BEGIN DATA PROVIDED

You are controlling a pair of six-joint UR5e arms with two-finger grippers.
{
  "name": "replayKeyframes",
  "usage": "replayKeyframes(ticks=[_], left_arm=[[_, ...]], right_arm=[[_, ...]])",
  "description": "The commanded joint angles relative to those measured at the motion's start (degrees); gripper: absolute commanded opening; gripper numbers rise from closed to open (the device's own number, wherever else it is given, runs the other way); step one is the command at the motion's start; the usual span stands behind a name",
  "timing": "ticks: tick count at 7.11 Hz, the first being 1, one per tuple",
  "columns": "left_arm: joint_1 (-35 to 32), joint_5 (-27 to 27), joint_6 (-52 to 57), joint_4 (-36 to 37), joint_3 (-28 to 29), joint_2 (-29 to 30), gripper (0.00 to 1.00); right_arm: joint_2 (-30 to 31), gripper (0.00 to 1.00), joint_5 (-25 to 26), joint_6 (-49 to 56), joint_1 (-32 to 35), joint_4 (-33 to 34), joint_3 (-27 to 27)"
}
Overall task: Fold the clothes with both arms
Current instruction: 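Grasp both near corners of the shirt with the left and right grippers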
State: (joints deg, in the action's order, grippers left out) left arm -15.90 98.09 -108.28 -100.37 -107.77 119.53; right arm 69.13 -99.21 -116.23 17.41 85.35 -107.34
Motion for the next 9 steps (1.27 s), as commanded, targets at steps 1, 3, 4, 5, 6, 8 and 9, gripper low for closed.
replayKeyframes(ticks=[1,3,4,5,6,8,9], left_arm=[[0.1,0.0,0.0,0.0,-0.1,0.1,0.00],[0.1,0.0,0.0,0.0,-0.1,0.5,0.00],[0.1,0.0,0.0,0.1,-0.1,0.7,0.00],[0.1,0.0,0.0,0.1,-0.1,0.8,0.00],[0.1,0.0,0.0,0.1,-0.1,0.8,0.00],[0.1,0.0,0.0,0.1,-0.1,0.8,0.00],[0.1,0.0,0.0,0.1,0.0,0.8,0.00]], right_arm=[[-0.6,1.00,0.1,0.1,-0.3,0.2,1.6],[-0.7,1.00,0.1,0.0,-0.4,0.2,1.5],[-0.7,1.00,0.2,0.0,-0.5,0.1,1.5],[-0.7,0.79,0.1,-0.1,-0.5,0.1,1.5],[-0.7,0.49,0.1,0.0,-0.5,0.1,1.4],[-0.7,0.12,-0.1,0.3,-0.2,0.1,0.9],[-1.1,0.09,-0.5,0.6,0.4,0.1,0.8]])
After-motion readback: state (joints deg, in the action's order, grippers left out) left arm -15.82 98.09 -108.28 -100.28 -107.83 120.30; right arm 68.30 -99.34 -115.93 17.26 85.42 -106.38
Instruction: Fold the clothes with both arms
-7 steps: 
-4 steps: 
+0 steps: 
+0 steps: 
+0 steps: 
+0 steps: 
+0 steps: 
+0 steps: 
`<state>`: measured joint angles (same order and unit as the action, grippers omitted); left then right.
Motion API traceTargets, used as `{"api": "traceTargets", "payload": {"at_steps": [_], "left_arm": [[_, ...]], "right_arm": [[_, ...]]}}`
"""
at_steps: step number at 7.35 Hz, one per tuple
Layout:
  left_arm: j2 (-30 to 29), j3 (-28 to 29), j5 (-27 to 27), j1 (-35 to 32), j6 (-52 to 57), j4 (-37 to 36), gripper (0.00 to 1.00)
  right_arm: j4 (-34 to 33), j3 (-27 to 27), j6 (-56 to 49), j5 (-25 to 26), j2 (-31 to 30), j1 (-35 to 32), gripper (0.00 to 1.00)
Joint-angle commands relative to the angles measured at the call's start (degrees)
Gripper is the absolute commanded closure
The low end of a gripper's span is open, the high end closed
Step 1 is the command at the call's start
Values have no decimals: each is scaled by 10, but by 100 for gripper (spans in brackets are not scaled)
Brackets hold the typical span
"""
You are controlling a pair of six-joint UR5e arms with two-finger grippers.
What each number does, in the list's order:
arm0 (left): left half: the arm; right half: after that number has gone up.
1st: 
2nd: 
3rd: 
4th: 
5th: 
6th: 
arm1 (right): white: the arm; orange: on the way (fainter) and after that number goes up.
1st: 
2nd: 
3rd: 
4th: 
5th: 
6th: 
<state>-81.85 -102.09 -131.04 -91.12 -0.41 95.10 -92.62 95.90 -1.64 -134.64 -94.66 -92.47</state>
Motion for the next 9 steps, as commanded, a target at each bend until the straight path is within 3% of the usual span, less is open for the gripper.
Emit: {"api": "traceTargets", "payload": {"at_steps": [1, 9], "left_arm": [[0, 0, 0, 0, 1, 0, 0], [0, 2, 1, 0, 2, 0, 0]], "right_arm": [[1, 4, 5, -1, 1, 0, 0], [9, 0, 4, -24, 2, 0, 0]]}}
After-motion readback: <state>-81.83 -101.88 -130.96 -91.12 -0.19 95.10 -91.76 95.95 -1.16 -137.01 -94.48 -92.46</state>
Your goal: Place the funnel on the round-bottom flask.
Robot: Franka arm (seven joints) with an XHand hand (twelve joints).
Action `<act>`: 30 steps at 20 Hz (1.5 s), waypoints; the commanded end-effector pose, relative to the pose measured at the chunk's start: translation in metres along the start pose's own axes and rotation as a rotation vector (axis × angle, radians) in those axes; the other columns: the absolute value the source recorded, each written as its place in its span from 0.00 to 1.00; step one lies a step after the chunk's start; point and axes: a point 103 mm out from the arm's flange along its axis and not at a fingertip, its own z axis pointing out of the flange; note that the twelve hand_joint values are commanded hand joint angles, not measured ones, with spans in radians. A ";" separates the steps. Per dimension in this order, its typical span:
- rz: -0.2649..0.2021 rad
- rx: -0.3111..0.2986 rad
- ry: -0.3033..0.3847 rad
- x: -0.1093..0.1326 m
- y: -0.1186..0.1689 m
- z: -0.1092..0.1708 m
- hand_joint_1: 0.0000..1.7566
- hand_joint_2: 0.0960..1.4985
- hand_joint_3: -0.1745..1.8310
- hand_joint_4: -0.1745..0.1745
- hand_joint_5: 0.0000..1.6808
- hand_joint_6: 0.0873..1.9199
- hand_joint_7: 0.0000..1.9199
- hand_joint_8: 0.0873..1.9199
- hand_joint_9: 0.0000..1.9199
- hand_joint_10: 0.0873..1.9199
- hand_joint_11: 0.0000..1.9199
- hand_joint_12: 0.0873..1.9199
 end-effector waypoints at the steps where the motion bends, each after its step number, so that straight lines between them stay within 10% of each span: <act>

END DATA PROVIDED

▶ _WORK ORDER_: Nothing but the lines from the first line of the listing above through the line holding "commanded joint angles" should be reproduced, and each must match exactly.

▶ _ANSWER_:
You are controlling a pair of six-joint UR5e arms with two-finger grippers.
{
  "name": "replayKeyframes",
  "usage": "replayKeyframes(ticks=[_], left_arm=[[_, ...]], right_arm=[[_, ...]])",
  "description": "The commanded joint angles relative to those measured at the motion's start (degrees); gripper: absolute commanded opening; gripper numbers rise from closed to open (the device's own number, wherever else it is given, runs the other way); step one is the command at the motion's start; the usual span stands behind a name",

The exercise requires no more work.